Study material Block Start

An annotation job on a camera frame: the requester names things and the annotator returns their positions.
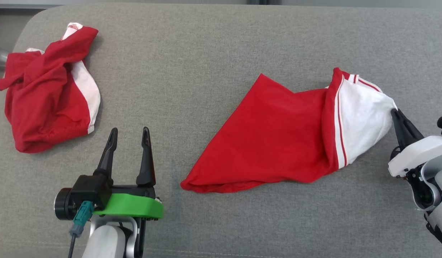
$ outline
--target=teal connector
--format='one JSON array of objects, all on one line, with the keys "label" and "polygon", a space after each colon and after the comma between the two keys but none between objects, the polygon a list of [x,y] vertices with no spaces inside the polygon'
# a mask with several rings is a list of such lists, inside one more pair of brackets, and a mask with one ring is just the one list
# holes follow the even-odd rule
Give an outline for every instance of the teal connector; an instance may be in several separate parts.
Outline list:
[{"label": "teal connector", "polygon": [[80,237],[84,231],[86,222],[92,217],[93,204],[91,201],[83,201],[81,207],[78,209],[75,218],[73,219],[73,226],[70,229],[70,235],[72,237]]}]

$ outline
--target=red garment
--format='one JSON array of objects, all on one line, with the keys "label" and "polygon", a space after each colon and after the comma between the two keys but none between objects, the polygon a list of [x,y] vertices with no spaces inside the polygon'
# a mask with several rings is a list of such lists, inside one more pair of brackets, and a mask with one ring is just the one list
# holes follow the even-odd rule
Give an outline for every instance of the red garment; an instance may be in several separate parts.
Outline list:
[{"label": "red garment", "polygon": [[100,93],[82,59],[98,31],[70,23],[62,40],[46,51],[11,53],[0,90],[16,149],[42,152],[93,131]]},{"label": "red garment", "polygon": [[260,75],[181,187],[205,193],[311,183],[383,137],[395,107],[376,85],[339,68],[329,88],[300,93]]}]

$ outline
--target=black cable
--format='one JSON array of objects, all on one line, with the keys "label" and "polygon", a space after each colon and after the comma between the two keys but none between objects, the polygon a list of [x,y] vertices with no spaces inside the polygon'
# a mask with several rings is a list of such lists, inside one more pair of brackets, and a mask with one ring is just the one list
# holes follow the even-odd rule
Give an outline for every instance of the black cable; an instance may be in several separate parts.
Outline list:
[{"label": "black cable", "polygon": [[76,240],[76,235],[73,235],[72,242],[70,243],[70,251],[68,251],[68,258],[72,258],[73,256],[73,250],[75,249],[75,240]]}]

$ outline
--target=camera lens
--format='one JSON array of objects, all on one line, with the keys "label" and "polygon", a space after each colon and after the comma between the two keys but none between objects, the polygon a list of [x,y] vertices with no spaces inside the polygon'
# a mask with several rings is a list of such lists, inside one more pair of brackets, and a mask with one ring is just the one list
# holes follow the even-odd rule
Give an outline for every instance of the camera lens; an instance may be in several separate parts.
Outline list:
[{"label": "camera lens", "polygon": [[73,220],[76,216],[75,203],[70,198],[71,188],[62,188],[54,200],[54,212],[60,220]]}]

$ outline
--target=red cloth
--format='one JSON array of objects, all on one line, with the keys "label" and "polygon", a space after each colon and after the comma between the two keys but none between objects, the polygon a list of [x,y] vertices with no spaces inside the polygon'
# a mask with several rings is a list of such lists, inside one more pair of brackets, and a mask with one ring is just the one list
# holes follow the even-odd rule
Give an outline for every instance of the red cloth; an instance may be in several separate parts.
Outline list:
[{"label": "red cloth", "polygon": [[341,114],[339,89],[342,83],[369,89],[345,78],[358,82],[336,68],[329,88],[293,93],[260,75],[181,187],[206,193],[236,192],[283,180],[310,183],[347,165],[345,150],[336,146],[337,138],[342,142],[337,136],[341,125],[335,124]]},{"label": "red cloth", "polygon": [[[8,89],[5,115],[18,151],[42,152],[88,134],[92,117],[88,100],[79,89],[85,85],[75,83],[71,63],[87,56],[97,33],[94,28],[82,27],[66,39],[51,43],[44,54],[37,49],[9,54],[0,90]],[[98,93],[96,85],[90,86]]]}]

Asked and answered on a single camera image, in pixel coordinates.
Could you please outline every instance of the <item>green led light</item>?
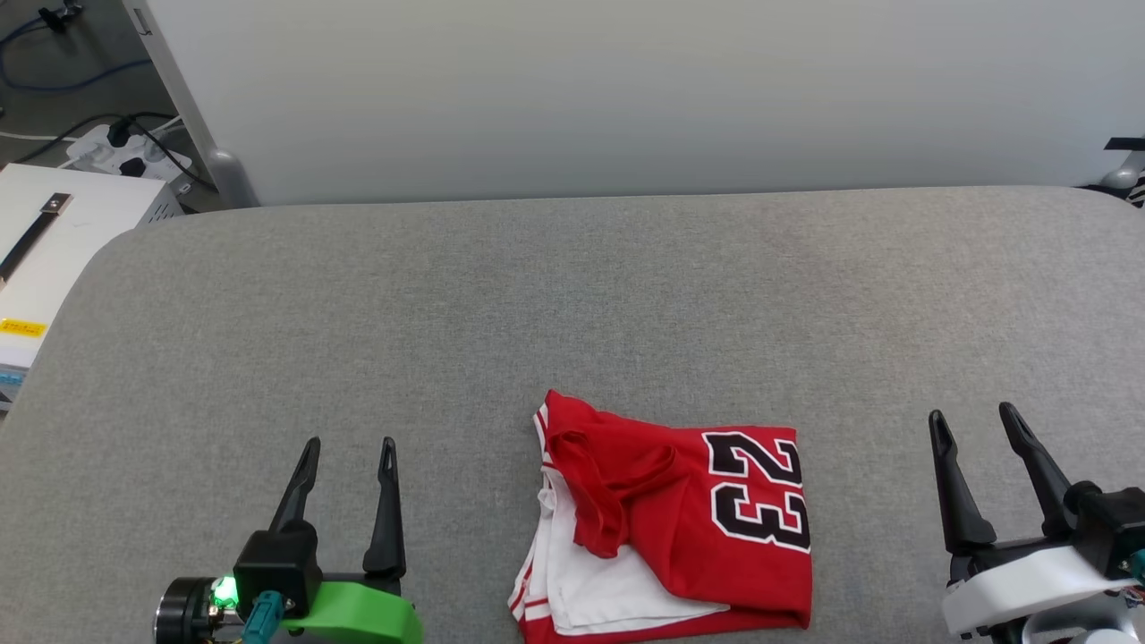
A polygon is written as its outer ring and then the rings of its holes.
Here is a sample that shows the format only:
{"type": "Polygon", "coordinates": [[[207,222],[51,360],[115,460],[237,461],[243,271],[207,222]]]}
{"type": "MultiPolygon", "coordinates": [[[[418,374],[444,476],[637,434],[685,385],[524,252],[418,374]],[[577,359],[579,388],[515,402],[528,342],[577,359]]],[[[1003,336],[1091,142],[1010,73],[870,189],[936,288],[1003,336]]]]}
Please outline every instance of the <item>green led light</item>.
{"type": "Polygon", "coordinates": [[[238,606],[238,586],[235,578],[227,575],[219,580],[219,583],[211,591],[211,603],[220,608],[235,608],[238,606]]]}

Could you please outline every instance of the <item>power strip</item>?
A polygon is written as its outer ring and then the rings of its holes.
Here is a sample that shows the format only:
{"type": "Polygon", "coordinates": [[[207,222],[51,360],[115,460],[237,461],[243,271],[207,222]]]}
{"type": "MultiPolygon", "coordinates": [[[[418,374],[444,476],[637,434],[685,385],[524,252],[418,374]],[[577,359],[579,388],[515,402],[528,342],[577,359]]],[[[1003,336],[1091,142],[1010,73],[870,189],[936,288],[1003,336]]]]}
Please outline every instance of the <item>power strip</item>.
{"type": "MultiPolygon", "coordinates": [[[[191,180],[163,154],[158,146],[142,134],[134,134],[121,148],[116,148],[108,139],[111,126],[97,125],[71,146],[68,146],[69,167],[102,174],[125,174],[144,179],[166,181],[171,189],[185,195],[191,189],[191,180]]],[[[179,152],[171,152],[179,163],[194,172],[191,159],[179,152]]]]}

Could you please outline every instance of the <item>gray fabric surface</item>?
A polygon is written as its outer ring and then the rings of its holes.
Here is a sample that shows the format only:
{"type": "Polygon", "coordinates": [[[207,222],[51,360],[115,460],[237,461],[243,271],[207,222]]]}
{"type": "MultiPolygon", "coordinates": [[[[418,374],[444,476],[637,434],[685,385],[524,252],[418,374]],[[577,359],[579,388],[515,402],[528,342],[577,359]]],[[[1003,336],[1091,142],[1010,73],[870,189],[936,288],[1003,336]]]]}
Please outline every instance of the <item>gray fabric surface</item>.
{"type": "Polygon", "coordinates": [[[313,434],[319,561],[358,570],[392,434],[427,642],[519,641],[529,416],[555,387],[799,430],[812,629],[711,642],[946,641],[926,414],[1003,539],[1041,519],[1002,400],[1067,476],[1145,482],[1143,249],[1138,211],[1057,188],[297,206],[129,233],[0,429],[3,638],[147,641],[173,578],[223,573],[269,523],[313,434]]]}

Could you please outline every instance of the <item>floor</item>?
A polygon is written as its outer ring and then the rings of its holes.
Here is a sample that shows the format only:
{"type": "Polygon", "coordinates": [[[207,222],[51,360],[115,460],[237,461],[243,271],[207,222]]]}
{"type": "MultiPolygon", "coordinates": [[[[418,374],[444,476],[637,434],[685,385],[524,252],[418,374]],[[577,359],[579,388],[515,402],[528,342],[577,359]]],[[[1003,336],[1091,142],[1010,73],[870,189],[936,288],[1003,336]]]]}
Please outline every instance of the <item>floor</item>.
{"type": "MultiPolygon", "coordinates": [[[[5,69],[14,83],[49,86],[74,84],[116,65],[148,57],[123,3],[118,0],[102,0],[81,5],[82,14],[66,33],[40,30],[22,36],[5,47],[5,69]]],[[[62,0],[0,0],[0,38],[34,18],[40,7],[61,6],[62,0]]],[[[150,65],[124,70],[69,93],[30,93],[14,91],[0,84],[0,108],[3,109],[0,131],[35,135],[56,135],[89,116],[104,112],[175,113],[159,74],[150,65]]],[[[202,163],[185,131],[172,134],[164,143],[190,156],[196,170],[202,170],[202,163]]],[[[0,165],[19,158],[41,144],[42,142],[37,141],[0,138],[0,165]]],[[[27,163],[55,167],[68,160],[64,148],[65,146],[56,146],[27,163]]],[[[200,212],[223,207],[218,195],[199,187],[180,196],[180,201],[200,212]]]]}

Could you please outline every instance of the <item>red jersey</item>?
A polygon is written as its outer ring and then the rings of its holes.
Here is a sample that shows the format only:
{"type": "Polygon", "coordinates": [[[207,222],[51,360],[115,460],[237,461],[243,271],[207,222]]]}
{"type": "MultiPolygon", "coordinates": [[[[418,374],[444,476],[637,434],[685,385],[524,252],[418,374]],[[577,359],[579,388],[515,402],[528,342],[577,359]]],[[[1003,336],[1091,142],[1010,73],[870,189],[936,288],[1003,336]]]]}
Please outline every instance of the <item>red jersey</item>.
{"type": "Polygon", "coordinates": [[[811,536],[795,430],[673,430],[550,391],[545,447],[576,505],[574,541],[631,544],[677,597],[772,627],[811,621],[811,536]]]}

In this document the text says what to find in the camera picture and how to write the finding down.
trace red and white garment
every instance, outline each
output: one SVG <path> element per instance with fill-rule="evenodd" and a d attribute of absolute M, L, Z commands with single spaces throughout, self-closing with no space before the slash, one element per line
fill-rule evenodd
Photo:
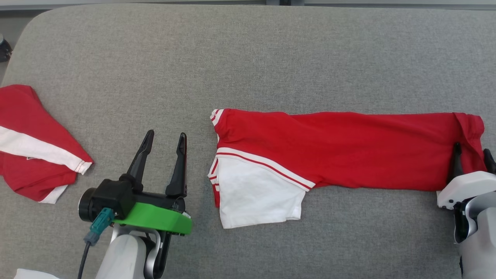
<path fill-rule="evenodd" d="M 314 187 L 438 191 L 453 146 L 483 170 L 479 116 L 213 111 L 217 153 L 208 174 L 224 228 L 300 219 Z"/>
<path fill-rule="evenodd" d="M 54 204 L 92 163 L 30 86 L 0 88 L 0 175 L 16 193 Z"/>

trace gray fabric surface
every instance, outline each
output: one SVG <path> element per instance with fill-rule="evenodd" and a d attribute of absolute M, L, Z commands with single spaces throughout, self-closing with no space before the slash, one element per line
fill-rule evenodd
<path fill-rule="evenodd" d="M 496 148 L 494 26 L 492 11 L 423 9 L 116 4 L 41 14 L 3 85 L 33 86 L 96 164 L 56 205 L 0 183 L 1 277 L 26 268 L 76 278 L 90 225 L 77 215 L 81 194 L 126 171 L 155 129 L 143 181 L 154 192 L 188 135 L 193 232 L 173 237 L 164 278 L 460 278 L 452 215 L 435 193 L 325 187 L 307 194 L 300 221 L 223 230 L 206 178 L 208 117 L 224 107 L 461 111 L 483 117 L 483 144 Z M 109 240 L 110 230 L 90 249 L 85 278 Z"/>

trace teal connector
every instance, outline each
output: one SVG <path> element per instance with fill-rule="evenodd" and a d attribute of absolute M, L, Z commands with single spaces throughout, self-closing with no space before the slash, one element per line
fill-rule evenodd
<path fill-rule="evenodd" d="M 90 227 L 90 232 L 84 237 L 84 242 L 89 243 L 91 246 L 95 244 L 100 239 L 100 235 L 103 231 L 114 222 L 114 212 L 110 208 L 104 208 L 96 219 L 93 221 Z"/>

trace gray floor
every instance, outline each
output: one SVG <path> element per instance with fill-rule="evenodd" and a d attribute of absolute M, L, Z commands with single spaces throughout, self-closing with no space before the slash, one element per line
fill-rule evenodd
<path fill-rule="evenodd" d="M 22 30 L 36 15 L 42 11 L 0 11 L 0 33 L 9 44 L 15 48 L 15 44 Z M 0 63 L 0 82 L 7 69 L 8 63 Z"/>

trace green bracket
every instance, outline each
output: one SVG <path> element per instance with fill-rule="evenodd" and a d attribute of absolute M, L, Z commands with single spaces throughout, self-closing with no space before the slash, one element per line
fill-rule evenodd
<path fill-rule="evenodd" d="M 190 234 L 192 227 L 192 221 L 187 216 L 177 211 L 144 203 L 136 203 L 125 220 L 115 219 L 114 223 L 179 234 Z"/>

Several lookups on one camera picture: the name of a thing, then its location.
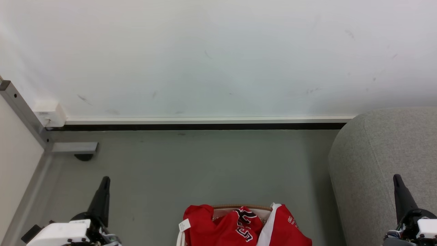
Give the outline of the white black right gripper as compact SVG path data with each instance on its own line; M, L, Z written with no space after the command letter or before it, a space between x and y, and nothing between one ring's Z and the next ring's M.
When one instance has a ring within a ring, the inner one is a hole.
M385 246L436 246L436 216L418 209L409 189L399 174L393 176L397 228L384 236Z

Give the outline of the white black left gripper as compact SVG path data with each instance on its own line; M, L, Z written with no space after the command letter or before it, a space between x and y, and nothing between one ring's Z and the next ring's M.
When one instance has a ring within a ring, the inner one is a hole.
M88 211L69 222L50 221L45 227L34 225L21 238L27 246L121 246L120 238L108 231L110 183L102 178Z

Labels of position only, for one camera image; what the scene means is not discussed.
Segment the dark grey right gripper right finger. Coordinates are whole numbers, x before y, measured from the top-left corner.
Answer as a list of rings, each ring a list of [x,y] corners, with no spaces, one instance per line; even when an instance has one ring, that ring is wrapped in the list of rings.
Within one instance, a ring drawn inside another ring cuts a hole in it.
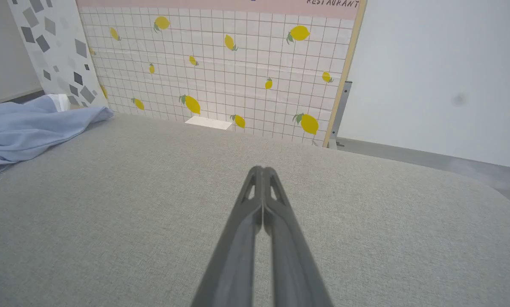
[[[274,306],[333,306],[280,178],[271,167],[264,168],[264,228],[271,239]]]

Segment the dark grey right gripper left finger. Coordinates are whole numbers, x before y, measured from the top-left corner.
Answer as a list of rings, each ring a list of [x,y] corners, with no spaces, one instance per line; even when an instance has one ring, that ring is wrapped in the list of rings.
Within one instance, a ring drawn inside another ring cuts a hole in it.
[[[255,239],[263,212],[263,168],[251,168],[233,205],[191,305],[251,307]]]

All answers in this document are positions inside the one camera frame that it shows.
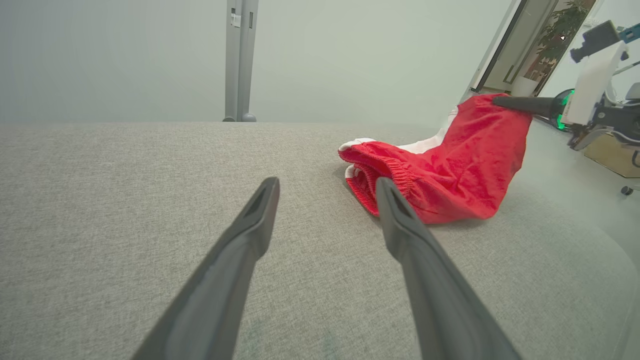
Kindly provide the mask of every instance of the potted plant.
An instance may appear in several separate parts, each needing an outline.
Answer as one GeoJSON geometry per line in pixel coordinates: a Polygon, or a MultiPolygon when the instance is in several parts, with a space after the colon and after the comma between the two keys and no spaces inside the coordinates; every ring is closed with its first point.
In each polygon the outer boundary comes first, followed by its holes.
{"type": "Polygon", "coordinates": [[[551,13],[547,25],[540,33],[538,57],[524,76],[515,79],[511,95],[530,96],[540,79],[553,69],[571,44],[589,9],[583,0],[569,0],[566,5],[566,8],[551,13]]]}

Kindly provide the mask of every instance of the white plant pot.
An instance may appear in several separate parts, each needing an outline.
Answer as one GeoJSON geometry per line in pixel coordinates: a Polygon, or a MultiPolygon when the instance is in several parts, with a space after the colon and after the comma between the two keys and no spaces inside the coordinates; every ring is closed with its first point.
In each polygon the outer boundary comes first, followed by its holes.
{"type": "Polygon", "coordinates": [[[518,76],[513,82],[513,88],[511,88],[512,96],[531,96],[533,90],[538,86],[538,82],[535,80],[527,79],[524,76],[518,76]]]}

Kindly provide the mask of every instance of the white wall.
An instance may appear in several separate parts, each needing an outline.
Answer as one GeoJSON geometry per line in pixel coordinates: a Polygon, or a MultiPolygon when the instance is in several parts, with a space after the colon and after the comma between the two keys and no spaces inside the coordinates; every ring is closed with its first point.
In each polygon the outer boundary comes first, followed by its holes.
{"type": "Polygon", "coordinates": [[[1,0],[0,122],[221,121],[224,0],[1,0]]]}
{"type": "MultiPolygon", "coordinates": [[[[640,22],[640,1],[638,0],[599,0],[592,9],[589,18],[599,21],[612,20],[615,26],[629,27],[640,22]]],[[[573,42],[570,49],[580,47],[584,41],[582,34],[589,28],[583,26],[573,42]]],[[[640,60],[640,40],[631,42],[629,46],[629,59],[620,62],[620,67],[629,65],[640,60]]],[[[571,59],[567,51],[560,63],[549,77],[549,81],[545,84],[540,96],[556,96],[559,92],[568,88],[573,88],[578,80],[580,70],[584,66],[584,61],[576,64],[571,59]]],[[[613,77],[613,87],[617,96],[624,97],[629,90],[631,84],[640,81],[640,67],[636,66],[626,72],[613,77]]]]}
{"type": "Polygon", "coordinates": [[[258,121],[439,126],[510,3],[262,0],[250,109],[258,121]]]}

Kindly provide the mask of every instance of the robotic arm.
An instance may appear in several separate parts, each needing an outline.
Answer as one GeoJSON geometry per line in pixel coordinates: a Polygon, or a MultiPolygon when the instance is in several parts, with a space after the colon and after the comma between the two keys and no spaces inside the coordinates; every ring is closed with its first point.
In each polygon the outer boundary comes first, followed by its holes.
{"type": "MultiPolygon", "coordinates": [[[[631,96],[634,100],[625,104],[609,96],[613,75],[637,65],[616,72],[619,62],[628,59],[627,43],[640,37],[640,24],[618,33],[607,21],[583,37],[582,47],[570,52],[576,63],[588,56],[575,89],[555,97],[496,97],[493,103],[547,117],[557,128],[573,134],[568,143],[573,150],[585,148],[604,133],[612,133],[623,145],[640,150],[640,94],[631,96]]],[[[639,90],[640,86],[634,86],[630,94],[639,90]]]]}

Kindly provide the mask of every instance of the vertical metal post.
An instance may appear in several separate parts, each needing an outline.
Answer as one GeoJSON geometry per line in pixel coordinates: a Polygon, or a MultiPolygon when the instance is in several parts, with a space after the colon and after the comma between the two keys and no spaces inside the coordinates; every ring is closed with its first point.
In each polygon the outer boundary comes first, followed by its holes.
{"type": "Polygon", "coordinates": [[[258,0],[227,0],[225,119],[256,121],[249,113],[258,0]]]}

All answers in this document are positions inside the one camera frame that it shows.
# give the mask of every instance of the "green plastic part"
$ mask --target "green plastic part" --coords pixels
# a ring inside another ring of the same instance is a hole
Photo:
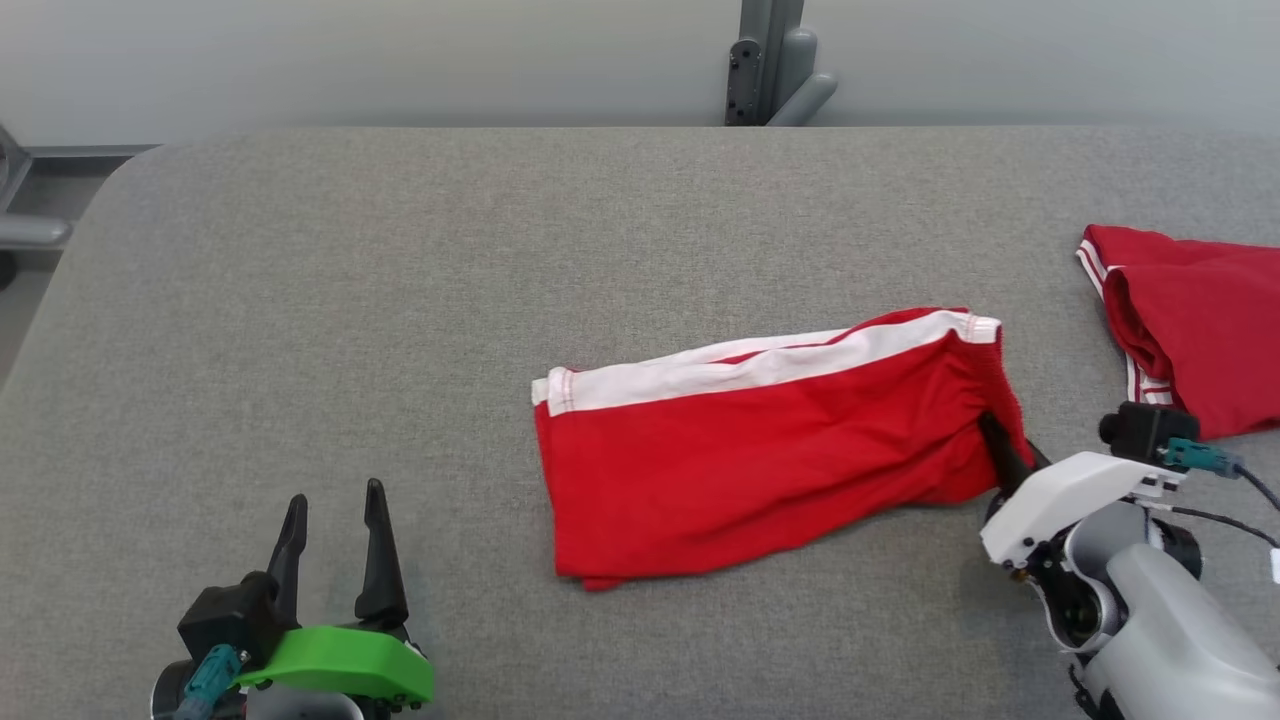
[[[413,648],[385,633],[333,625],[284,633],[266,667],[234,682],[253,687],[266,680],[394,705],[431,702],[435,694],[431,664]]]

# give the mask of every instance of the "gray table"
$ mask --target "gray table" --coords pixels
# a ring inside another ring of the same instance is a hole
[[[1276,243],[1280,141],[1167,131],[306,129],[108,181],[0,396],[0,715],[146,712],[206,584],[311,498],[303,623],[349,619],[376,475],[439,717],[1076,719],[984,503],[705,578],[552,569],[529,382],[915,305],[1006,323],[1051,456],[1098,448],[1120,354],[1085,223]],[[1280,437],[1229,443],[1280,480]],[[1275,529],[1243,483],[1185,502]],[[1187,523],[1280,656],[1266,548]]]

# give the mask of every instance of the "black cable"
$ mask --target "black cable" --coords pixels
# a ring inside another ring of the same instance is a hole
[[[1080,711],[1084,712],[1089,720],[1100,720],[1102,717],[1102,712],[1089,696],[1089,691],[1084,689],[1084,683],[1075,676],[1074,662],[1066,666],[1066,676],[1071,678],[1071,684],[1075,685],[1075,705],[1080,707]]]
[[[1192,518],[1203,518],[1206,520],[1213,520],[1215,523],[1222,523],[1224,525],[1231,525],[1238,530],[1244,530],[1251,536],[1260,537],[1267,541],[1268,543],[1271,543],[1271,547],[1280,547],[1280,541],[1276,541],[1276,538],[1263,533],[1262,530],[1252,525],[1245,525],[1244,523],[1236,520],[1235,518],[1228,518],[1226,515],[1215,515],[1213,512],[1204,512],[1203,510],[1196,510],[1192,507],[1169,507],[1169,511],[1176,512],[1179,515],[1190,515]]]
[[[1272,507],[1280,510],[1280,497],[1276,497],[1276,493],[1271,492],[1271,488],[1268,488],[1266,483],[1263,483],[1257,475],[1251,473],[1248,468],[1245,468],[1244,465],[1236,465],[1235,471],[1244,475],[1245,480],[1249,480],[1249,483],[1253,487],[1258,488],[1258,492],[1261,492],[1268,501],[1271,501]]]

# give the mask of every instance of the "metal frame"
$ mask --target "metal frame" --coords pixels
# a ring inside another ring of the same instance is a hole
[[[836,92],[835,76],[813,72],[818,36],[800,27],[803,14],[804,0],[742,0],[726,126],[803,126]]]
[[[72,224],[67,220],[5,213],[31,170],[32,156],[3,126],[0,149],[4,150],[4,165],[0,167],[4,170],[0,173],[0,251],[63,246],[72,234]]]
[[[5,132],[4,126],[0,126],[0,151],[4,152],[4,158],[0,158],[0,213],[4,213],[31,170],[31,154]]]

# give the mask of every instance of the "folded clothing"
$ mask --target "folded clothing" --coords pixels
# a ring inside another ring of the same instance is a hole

Study material Block End

For each line in the records that contains the word "finger", make a copy.

Segment the dark grey right gripper right finger. Coordinates are whole numbers, x before y, measured from the top-left corner.
Segment the dark grey right gripper left finger. Coordinates are whole numbers, x before y, measured from the top-left corner.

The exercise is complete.